Start of Block
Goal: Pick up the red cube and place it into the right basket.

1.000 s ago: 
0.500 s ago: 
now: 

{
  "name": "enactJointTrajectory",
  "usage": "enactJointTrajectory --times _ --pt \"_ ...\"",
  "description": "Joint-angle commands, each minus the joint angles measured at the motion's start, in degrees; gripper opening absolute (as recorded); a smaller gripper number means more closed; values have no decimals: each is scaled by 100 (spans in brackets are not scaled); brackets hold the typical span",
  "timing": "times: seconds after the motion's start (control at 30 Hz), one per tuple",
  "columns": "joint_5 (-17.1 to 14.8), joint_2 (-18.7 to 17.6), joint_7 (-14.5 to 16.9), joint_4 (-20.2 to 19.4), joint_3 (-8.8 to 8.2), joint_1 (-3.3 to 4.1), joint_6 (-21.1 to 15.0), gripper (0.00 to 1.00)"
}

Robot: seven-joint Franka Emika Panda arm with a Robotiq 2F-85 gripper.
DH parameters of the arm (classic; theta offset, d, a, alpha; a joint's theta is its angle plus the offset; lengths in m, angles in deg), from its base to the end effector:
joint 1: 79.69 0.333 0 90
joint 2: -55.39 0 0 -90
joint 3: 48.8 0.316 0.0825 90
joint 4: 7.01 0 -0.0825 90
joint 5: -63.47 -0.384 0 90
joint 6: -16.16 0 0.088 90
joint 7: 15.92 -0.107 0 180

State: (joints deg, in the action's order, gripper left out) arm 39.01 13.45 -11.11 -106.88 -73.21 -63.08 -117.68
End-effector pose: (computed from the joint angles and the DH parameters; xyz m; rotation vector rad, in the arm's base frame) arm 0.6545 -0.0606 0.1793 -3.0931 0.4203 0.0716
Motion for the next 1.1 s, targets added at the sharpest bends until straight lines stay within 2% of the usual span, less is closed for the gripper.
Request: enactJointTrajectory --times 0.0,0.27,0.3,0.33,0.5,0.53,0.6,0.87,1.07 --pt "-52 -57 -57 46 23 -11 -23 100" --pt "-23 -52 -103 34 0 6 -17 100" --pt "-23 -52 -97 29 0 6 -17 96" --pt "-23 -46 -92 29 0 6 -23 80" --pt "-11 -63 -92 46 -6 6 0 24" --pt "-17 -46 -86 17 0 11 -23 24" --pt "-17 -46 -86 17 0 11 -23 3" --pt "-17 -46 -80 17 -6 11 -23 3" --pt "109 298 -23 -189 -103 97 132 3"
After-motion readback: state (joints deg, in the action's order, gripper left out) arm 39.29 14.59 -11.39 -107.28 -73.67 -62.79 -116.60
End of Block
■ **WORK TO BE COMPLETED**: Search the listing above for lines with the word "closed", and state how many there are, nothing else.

■ **OUTPUT OF THE EXERCISE**: 2